Vous devrez être 500 000 en 2030 !

par Philippe Allienne
Publié le 1er avril 2022 à 11:38 Mise à jour le 2 avril 2022

Seul candidat de gauche à avoir accepté de plancher devant le grand oral du Conseil de l’agriculture française, ce mercredi 30 mars, Fabien Roussel a enthousiasmé son public.

Les dossiers agricoles, le candidat communiste connaît bien. D’abord parce qu’en sa qualité d’élu local dans le Nord, il a les pieds dans la glaise. Ensuite parce qu’il a particulièrement étudié ces dossiers lorsque, en pleine crise du lait, il s’était présenté à l’élection régionale des Hauts- de-France, il y a sept ans. Ce n’est d’ailleurs pas un hasard si, en inaugurant sa série de meetings en octobre dernier, il avait consacré celui de Clermont-Ferrand à la ruralité. « La gauche, ça ne peut pas être que les grandes métropoles » avait-il alors dit à l’occasion du sommet de l’élevage. De fait, face aux représentants de l’agriculture française, le 30 mars, il a encore expliqué, avec délectation, les raisons pour lesquelles il avait mis « les pieds dans le plat » lors de ce fameux JT de Francis Letellier, sur France 3, le 9 janvier. « Pouvoir manger sainement, à sa faim, c’est essentiel. La souveraineté alimentaire, c’est avec des fruits et légumes, cultivés en France, et de la bonne viande provenant de l’élevage français. C’est bien cela que je voulais dire. » Il assume d’autant plus ses propos aujourd’hui qu’il y a maintenant une guerre en Europe et que se posent crûment les problèmes liés à la dépendance vis-à-vis d’autres puissances.

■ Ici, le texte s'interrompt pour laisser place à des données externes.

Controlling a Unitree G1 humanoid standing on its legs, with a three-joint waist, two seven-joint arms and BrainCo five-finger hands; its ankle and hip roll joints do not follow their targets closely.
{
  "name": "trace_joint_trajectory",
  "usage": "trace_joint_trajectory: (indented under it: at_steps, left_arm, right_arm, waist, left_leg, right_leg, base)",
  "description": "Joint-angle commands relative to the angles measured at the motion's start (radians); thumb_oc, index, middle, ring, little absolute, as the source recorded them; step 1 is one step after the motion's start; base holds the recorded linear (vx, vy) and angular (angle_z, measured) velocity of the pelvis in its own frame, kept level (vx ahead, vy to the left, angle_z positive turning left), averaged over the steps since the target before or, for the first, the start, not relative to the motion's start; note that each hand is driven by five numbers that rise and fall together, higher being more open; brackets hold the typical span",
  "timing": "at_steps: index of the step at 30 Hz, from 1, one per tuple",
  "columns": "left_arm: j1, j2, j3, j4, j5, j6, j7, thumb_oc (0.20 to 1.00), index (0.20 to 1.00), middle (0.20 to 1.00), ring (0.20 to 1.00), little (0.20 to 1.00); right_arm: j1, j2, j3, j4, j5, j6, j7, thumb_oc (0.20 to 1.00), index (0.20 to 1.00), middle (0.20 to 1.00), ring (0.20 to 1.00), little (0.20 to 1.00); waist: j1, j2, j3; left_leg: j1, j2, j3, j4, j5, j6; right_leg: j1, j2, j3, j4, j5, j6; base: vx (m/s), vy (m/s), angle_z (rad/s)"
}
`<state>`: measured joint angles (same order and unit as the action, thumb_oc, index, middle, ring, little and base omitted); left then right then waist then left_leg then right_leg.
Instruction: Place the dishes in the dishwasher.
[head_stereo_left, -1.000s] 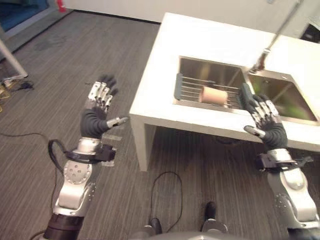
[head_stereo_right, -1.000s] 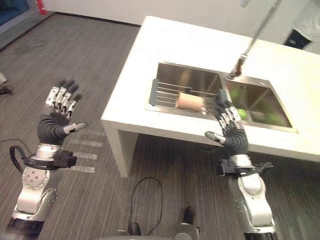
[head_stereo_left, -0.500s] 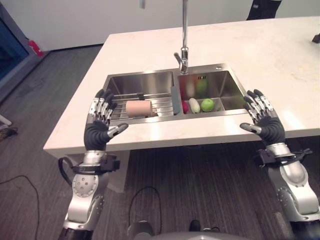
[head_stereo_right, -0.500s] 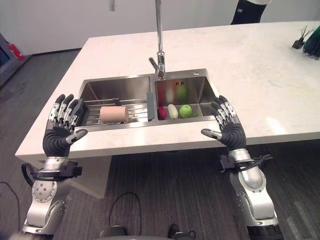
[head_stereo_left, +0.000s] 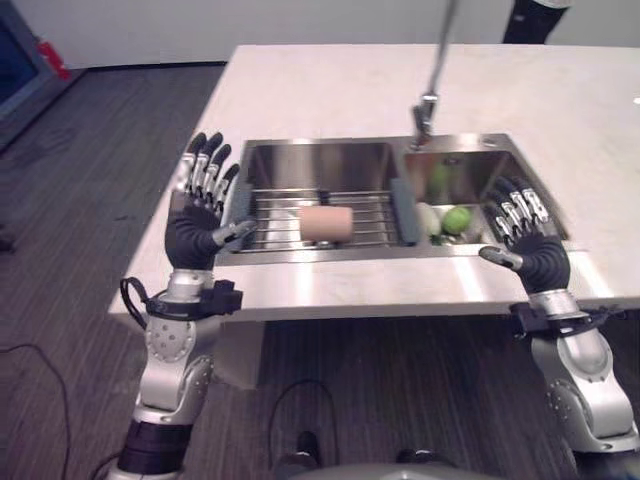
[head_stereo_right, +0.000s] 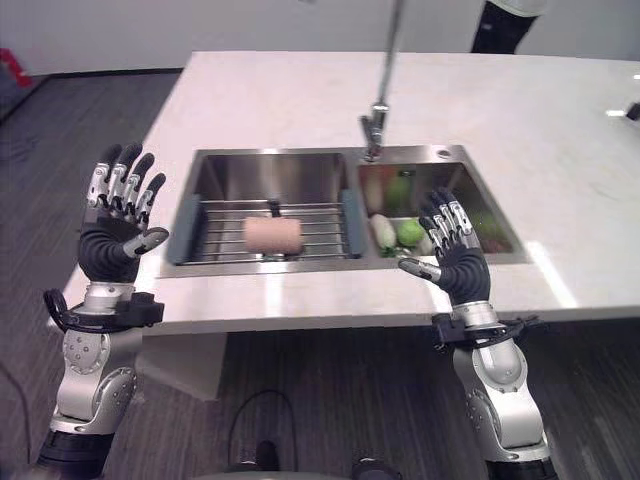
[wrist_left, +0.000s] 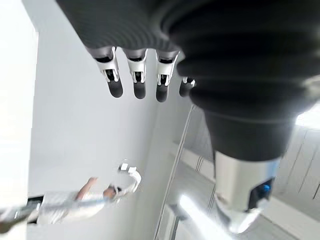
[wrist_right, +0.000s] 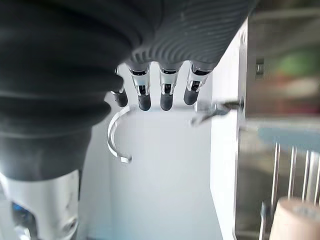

Relever le défi agroécologique et alimentaire

« Je défends, a-t-il poursuivi, une agriculture française respectueuse du travail des hommes et des femmes qui la font vivre, de la terre, du vivant. Il faudra pouvoir demain nourrir 67 millions de Français et de Françaises, et 500 millions d’Européens. Pour nous, c’est une priorité. » Or, insiste- t-il, avec moins de 500 000 agricultrices et agriculteurs aujourd’hui et sans doute moins de 350 000 en 2030, on ne peut tenir. « On aura beau dire qu’il faut transformer notre agriculture, s’il n’y a plus de bras, il n’y aura plus de production et on s’en remettra à d’autres, à des puissances étrangères. Or, quand on se rend dépendant, ça ne dure qu’un temps. Regardez ce qu’il s’est passé avec notre industrie. Qu’on cherche à la faire revenir, c’est bien, mais retrouver les savoir- faire, c’est difficile. »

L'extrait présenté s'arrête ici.